WHAT YOU WILL DO :: Begin at the line containing "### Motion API" in the entries below and end at the line containing "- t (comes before"; transcribe that range exactly and nothing outside it.

Records excerpted from a collection ::
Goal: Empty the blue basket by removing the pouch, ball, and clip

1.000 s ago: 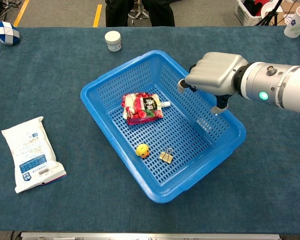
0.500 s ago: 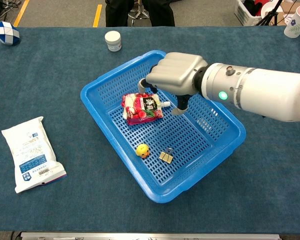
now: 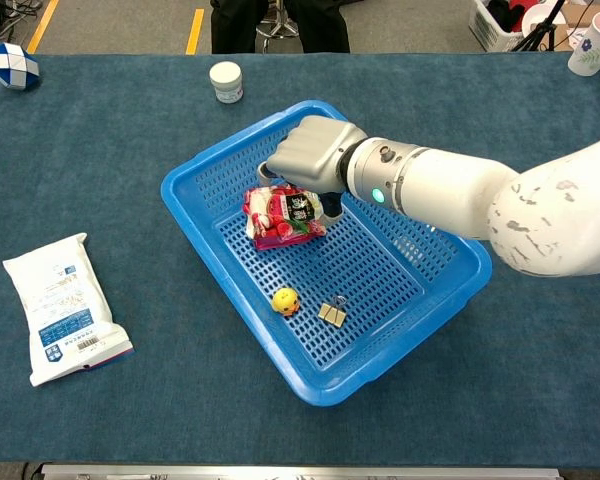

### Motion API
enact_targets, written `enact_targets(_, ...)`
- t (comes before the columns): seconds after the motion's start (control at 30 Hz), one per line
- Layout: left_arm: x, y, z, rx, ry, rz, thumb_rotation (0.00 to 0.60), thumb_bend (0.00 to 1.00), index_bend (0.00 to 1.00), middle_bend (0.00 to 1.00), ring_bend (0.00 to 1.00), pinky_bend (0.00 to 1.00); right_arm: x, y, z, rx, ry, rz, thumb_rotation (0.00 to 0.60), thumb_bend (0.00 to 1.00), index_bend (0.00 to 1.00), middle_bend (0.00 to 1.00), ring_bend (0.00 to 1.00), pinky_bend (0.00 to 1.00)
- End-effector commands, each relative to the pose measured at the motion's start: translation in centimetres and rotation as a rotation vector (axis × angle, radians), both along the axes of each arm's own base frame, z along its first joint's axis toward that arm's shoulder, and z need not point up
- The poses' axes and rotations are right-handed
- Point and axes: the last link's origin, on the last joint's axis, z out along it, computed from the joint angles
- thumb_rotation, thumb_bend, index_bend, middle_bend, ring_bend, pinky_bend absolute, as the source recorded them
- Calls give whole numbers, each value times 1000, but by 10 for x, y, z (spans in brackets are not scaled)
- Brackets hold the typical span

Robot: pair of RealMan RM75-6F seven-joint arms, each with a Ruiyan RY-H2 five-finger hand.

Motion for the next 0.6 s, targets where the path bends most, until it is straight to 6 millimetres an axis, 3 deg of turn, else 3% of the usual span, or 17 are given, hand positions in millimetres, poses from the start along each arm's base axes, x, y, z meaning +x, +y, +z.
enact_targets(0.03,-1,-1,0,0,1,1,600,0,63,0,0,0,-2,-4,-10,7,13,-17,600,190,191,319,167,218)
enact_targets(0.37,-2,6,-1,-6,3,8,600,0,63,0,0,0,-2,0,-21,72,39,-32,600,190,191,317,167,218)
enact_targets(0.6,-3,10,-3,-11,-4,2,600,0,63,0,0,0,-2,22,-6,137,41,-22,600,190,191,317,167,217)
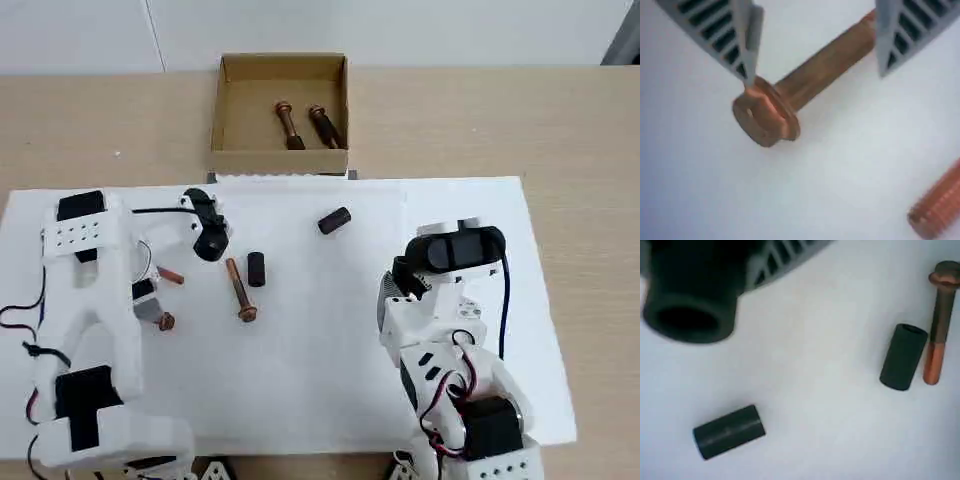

WRITTEN REPLY ::
### Motion API
enact_targets, written `enact_targets(_, ...)`
- t (comes before the columns): seconds after the motion's start (control at 30 Hz), one per line

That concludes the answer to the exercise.